───── THE INPUT ─────

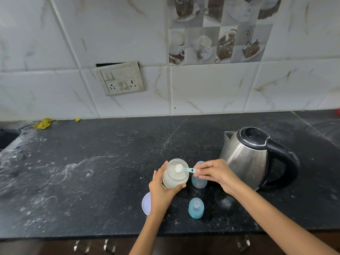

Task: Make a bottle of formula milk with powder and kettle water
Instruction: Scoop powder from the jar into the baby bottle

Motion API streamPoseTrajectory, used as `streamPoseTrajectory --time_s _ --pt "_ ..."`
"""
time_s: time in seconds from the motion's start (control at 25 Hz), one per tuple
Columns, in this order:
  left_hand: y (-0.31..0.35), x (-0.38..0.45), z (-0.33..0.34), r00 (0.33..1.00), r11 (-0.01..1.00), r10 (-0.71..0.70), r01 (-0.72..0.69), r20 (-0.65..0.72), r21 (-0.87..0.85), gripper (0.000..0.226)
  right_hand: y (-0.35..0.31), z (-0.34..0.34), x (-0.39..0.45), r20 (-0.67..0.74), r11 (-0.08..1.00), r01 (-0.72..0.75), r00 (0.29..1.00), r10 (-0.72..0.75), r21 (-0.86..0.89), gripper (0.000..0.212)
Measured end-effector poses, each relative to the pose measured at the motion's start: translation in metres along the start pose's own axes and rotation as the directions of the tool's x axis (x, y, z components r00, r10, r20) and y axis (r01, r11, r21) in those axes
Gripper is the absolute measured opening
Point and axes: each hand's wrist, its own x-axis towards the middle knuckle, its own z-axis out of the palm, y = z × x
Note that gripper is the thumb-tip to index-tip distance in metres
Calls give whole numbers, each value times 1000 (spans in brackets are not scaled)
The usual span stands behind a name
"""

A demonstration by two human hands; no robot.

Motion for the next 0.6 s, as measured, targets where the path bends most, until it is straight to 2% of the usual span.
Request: streamPoseTrajectory --time_s 0.28,0.44,0.6 --pt "0 5 -3 999 998 -28 26 41 49 79 5 13 -2 -119 998 66 991 -67 -12 12" --pt "0 9 -5 993 998 -37 31 108 55 75 2 22 1 -133 984 141 979 -155 -113 14" --pt "0 12 -8 990 997 -40 31 135 64 79 1 20 1 -159 984 143 974 -158 -101 14"
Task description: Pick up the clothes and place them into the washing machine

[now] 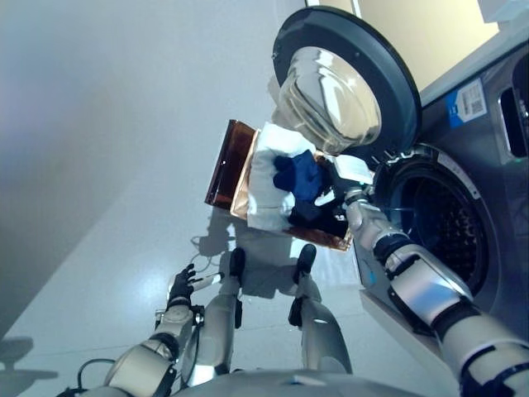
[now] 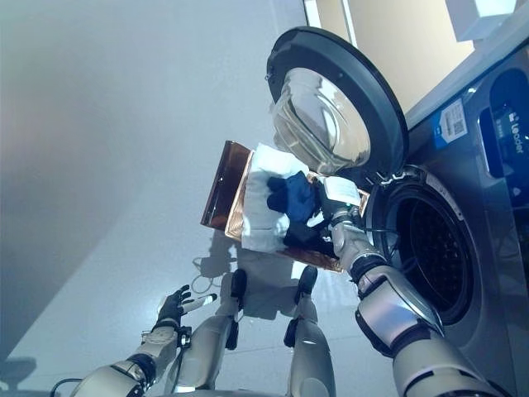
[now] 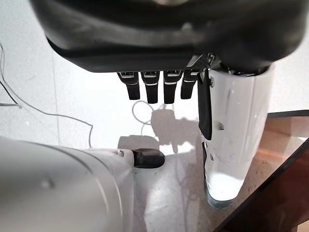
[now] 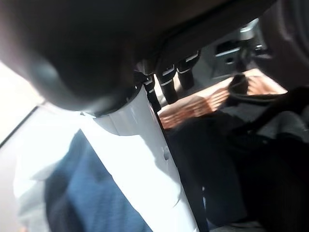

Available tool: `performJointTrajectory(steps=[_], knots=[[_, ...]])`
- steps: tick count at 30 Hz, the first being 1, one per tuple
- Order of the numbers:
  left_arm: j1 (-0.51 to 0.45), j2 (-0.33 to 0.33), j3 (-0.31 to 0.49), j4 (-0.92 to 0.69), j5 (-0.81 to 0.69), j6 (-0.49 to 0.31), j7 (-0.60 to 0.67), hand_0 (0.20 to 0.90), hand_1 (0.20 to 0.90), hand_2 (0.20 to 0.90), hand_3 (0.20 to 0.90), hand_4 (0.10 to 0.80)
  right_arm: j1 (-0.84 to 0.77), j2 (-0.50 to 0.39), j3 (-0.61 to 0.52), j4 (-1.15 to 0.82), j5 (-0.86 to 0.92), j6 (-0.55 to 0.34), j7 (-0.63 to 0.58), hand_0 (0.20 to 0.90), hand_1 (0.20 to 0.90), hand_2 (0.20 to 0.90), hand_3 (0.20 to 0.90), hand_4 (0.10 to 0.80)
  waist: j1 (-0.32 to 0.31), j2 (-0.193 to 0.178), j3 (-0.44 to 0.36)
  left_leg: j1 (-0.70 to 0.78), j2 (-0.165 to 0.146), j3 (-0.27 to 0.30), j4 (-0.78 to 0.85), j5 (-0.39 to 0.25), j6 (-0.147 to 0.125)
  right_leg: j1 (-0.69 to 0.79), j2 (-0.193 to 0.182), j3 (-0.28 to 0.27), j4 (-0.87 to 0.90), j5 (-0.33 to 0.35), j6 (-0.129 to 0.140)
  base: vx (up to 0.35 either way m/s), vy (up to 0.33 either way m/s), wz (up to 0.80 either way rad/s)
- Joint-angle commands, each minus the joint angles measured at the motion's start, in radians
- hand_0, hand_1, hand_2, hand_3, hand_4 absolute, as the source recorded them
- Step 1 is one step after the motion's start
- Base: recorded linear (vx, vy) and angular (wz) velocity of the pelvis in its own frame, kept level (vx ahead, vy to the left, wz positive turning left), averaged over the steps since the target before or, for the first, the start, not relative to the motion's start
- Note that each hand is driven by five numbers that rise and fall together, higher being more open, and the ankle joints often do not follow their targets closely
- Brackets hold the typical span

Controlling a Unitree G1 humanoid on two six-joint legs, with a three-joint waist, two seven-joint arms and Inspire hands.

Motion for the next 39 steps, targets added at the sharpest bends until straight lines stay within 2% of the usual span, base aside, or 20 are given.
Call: performJointTrajectory(steps=[1,11,18,23,33,34,35,37,38,39], knots=[[0.045,-0.024,-0.028,0.011,-0.035,-0.02,0.032,0.9,0.9,0.9,0.9,0.8,-0.133,-0.038,-0.003,0.013,0.021,-0.015,-0.063,0.9,0.9,0.9,0.9,0.8,0.038,0.024,0.005,-0.072,0.017,-0.031,-0.086,0.128,-0.078,-0.014,-0.008,0.033,0.119,-0.024,0.057,-0.015,0.0,-0.15],[0.027,-0.022,-0.009,0.006,-0.06,-0.03,0.045,0.9,0.9,0.9,0.9,0.8,-0.09,0.045,0.011,0.022,0.031,-0.02,-0.046,0.9,0.9,0.9,0.9,0.8,0.04,0.017,0.014,-0.068,0.015,-0.032,-0.086,0.126,-0.069,-0.012,-0.005,0.035,0.116,-0.027,0.056,-0.011,0.004,-0.04],[0.017,-0.011,-0.013,-0.035,-0.095,-0.054,0.046,0.9,0.9,0.9,0.9,0.8,-0.142,0.066,0.035,0.01,0.046,-0.02,-0.042,0.9,0.9,0.9,0.9,0.8,0.051,0.012,0.037,-0.092,0.014,-0.043,-0.086,0.138,-0.069,-0.029,-0.005,0.025,0.111,-0.019,0.059,-0.023,0.0,0.0],[0.019,-0.002,-0.019,-0.096,-0.151,-0.087,0.05,0.9,0.9,0.9,0.9,0.8,-0.201,0.068,0.05,0.012,0.059,-0.019,-0.06,0.9,0.9,0.9,0.9,0.8,0.063,0.019,0.062,-0.128,0.01,-0.054,-0.086,0.15,-0.069,-0.054,-0.003,0.018,0.106,-0.011,0.059,-0.047,0.007,0.04],[0.054,0.058,-0.009,-0.342,-0.219,-0.144,0.066,0.9,0.9,0.9,0.9,0.8,-0.309,0.024,0.059,0.055,0.113,-0.018,-0.098,0.9,0.9,0.9,0.9,0.8,0.094,0.039,0.105,-0.212,0.01,-0.082,-0.086,0.175,-0.071,-0.123,0.0,0.005,0.107,-0.009,0.057,-0.036,-0.001,0.08],[0.058,0.066,-0.01,-0.379,-0.222,-0.149,0.068,0.9,0.9,0.9,0.9,0.8,-0.332,0.011,0.061,0.072,0.122,-0.017,-0.103,0.771,0.771,0.771,0.771,0.708,0.099,0.046,0.114,-0.231,0.01,-0.086,-0.086,0.18,-0.072,-0.14,-0.003,0.002,0.113,-0.01,0.057,-0.027,0.014,0.05],[0.061,0.069,-0.01,-0.393,-0.223,-0.149,0.066,0.9,0.9,0.9,0.9,0.8,-0.341,0.005,0.06,0.076,0.126,-0.018,-0.105,0.601,0.601,0.601,0.601,0.586,0.101,0.048,0.117,-0.237,0.009,-0.088,-0.086,0.181,-0.073,-0.146,-0.004,0.001,0.116,-0.011,0.057,-0.034,0.021,0.04],[0.064,0.067,-0.014,-0.409,-0.228,-0.151,0.067,0.9,0.9,0.9,0.9,0.8,-0.358,-0.003,0.058,0.086,0.134,-0.018,-0.108,0.453,0.453,0.453,0.453,0.48,0.104,0.051,0.121,-0.248,0.006,-0.089,-0.086,0.182,-0.073,-0.158,-0.007,-0.003,0.121,-0.011,0.057,-0.013,0.017,0.07],[0.063,0.066,-0.016,-0.407,-0.229,-0.148,0.065,0.9,0.9,0.9,0.9,0.8,-0.365,-0.008,0.056,0.092,0.138,-0.019,-0.109,0.225,0.225,0.225,0.225,0.318,0.105,0.052,0.123,-0.253,0.006,-0.09,-0.086,0.182,-0.073,-0.163,-0.007,-0.005,0.124,-0.013,0.057,-0.002,0.023,0.09],[0.062,0.063,-0.021,-0.405,-0.231,-0.148,0.065,0.9,0.9,0.9,0.9,0.8,-0.37,-0.008,0.054,0.097,0.145,-0.021,-0.111,0.2,0.2,0.2,0.2,0.3,0.105,0.052,0.122,-0.256,0.005,-0.089,-0.086,0.182,-0.073,-0.167,-0.007,-0.004,0.126,-0.012,0.057,-0.003,0.033,0.08]])
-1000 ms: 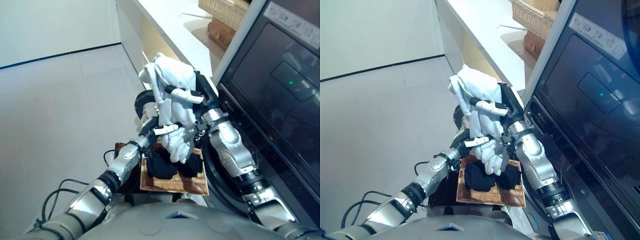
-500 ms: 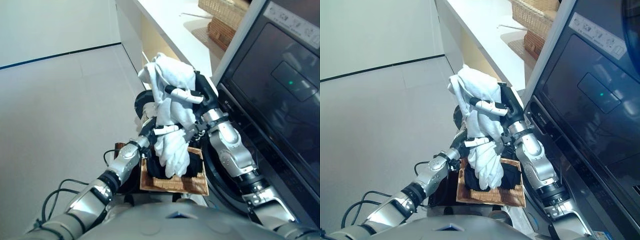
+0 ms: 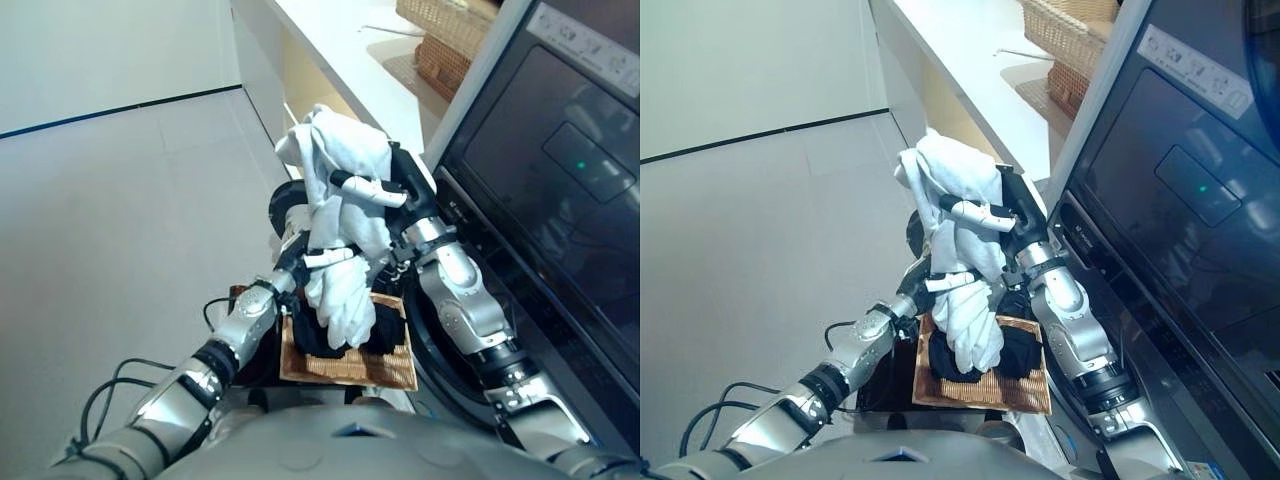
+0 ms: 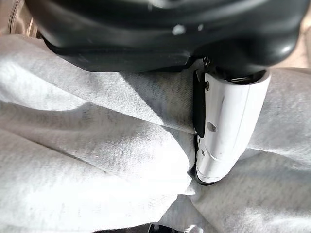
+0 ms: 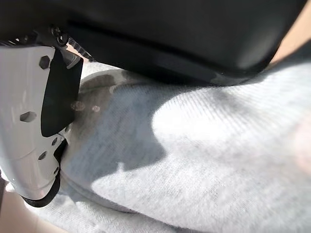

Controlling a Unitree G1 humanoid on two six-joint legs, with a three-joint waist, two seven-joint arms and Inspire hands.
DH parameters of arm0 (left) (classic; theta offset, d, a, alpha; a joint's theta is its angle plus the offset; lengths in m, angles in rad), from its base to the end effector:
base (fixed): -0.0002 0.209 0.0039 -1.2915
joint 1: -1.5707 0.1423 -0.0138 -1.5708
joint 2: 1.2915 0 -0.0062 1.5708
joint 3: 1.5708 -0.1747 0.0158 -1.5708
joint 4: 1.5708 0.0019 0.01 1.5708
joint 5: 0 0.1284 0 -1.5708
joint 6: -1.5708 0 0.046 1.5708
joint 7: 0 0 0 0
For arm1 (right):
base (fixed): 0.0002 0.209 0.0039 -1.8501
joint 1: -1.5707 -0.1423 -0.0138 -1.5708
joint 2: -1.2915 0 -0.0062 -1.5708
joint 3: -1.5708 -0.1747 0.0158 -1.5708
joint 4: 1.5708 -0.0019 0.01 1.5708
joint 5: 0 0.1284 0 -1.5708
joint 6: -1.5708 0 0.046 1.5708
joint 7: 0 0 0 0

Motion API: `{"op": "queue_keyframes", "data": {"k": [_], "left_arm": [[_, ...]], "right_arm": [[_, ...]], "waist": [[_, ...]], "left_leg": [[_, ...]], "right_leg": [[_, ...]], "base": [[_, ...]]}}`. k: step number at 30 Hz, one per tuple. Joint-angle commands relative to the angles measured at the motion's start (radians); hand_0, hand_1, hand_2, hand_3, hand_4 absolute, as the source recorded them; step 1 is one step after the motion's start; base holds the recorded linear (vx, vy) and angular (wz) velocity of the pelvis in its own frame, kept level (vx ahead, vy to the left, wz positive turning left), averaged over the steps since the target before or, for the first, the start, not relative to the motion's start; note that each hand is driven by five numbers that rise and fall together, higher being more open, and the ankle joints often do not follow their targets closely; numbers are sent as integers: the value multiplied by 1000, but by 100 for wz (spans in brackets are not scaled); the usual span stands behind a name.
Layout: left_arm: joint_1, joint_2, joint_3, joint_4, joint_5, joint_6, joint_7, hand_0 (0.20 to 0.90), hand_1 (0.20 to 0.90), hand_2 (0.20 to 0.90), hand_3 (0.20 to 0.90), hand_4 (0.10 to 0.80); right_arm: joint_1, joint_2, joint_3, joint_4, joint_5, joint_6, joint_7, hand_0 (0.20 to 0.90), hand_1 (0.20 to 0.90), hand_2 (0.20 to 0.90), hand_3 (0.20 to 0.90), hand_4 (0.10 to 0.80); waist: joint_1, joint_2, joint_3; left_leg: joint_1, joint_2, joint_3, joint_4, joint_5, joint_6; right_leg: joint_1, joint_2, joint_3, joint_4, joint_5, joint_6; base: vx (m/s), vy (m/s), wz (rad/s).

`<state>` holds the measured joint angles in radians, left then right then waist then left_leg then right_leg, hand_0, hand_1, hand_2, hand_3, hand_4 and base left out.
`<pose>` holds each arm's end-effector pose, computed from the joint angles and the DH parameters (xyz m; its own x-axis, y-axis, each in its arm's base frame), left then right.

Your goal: Pick up the clothes and place them into the washing machine

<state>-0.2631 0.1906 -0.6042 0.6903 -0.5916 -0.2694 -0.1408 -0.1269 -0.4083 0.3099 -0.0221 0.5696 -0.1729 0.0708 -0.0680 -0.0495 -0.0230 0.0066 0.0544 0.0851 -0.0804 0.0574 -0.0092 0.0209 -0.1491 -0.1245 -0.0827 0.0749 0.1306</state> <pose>0.2028 0.1125 -0.0164 0.8382 -0.4787 -0.2611 0.4269 0.8740 -0.2320 0.2092 -0.1610 0.0806 0.9129 0.3588 0.1947 -0.3864 0.9134 0.1285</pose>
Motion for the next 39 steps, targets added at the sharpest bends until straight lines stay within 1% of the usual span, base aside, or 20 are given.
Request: {"op": "queue_keyframes", "data": {"k": [1, 3, 5, 6, 10, 15, 21, 26, 34, 35, 36, 39], "left_arm": [[-178, -6, 76, -13, 19, -135, 28, 200, 200, 200, 200, 300], [-179, 5, 105, 0, 19, -140, 40, 200, 200, 200, 200, 300], [-182, 10, 113, 5, 23, -143, 44, 200, 200, 200, 200, 300], [-188, 21, 134, 15, 27, -149, 50, 200, 200, 200, 200, 300], [-191, 40, 174, 26, 37, -160, 64, 200, 200, 200, 200, 300], [-219, 60, 212, 58, 49, -170, 84, 200, 200, 200, 200, 300], [-248, 93, 256, 67, 53, -183, 92, 200, 200, 200, 200, 300], [-268, 112, 273, 55, 45, -184, 91, 200, 200, 200, 200, 300], [-290, 122, 292, 69, 52, -188, 93, 200, 200, 200, 200, 300], [-289, 123, 295, 67, 52, -187, 91, 200, 200, 200, 200, 300], [-289, 125, 297, 64, 54, -187, 92, 200, 200, 200, 200, 300], [-294, 128, 304, 65, 54, -190, 95, 200, 200, 200, 200, 300]], "right_arm": [[-35, 44, -104, -189, 53, -137, 51, 200, 200, 200, 200, 300], [0, 45, -111, -194, 53, -134, 68, 200, 200, 200, 200, 300], [14, 46, -113, -193, 52, -133, 72, 200, 200, 200, 200, 300], [33, 45, -113, -191, 55, -132, 86, 200, 200, 200, 200, 300], [67, 49, -115, -183, 90, -128, 129, 200, 200, 200, 200, 300], [95, 55, -118, -180, 157, -128, 184, 200, 200, 200, 200, 300], [140, 52, -121, -138, 150, -119, 223, 200, 200, 200, 200, 300], [159, 50, -122, -57, 137, -104, 233, 200, 200, 200, 200, 300], [153, 27, -105, -50, 114, -89, 265, 205, 205, 205, 205, 304], [156, 26, -108, -58, 106, -90, 264, 864, 864, 864, 864, 775], [158, 25, -112, -57, 101, -88, 262, 900, 900, 900, 900, 800], [163, 26, -126, -61, 116, -89, 274, 900, 900, 900, 900, 800]], "waist": [[21, -38, -86], [18, -37, -85], [16, -36, -85], [13, -36, -85], [10, -34, -85], [5, -32, -85], [0, -31, -87], [-3, -29, -87], [-6, -27, -86], [-6, -27, -86], [-6, -28, -86], [-7, -28, -86]], "left_leg": [[20, 23, -11, -7, -51, -68], [22, 23, -10, -7, -51, -68], [23, 23, -8, -7, -51, -69], [25, 24, -6, -7, -52, -69], [28, 26, -2, -7, -53, -70], [31, 26, 0, -7, -53, -72], [31, 27, 1, -7, -53, -74], [34, 27, 1, -7, -54, -74], [36, 27, 4, -7, -54, -74], [36, 27, 4, -7, -54, -74], [35, 27, 5, -7, -54, -74], [35, 28, 5, -7, -54, -75]], "right_leg": [[-58, -57, 0, 33, 8, 44], [-59, -56, 2, 33, 8, 44], [-59, -56, 3, 33, 9, 44], [-60, -56, 6, 34, 8, 44], [-60, -54, 10, 32, 8, 44], [-60, -52, 9, 31, 6, 44], [-59, -50, 9, 31, 6, 44], [-61, -48, 11, 33, 6, 42], [-62, -49, 14, 31, 8, 43], [-62, -48, 15, 31, 8, 42], [-62, -48, 15, 31, 8, 42], [-62, -48, 15, 31, 7, 42]], "base": [[0, 0, 0], [0, 0, 0], [0, 0, 0], [0, 0, 0], [1, -2, -3], [-3, -2, -5], [0, 0, 0], [0, 0, 0], [0, 0, 0], [0, 0, 0], [0, 0, 0], [0, 0, 0]]}}
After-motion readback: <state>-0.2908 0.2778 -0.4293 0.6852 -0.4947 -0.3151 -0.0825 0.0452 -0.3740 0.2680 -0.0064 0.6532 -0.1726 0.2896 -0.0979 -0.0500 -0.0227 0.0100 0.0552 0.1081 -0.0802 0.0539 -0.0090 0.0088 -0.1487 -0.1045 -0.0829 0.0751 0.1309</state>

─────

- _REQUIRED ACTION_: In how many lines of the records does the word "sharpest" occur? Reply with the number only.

- _RESULT OF THIS TASK_: 2